Throughout the listing below, copy each line containing "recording".

......

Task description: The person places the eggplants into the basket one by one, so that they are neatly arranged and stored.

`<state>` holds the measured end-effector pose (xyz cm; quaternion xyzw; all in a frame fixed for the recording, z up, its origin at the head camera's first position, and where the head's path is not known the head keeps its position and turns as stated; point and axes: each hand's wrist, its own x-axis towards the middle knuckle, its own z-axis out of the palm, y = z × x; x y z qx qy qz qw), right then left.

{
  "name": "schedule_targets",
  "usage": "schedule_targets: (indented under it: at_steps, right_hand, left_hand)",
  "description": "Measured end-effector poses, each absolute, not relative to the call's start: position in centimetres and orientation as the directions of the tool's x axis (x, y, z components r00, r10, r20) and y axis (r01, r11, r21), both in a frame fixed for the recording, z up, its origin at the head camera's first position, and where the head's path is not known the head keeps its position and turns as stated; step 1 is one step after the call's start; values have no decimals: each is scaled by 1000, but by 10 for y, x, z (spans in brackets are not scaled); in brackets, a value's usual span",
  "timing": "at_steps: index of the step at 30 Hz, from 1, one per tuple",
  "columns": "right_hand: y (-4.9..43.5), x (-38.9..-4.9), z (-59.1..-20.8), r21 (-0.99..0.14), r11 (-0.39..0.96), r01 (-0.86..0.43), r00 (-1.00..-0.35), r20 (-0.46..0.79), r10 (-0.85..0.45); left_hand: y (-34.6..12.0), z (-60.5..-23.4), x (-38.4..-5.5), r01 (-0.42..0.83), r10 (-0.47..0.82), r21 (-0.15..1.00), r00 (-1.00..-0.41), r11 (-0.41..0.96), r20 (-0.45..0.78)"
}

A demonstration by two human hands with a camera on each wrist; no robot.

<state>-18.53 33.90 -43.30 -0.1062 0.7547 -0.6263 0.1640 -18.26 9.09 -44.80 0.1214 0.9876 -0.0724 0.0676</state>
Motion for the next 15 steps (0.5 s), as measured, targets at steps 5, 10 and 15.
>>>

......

WORKED SOLUTION
`<state>` holds the measured end-effector pose (xyz cm; quaternion xyzw; all in a frame fixed for the recording, z up, its origin at the head camera's first position, and where the head's path is not known the head keeps its position and turns as stated; point and axes: each hand's wrist, its own x-axis towards the middle knuckle, its own z-axis out of the palm, y = z × x; x y z qx qy qz qw), right then left.
  "description": "Measured end-effector poses, each absolute, not relative to the call's start: position in centimetres and orientation as the directions of the tool's x axis (x, y, z components r00, r10, r20) and y axis (r01, r11, r21), both in a frame fixed for the recording, z up, its origin at the head camera's first position, and where the head's path is not known the head keeps its position and turns as stated; step 1 is one step after the call's start; values have no decimals: each is scaled by 1000, but by 10 for y, x, z (spans in brackets are not scaled); in brackets, a value's usual span",

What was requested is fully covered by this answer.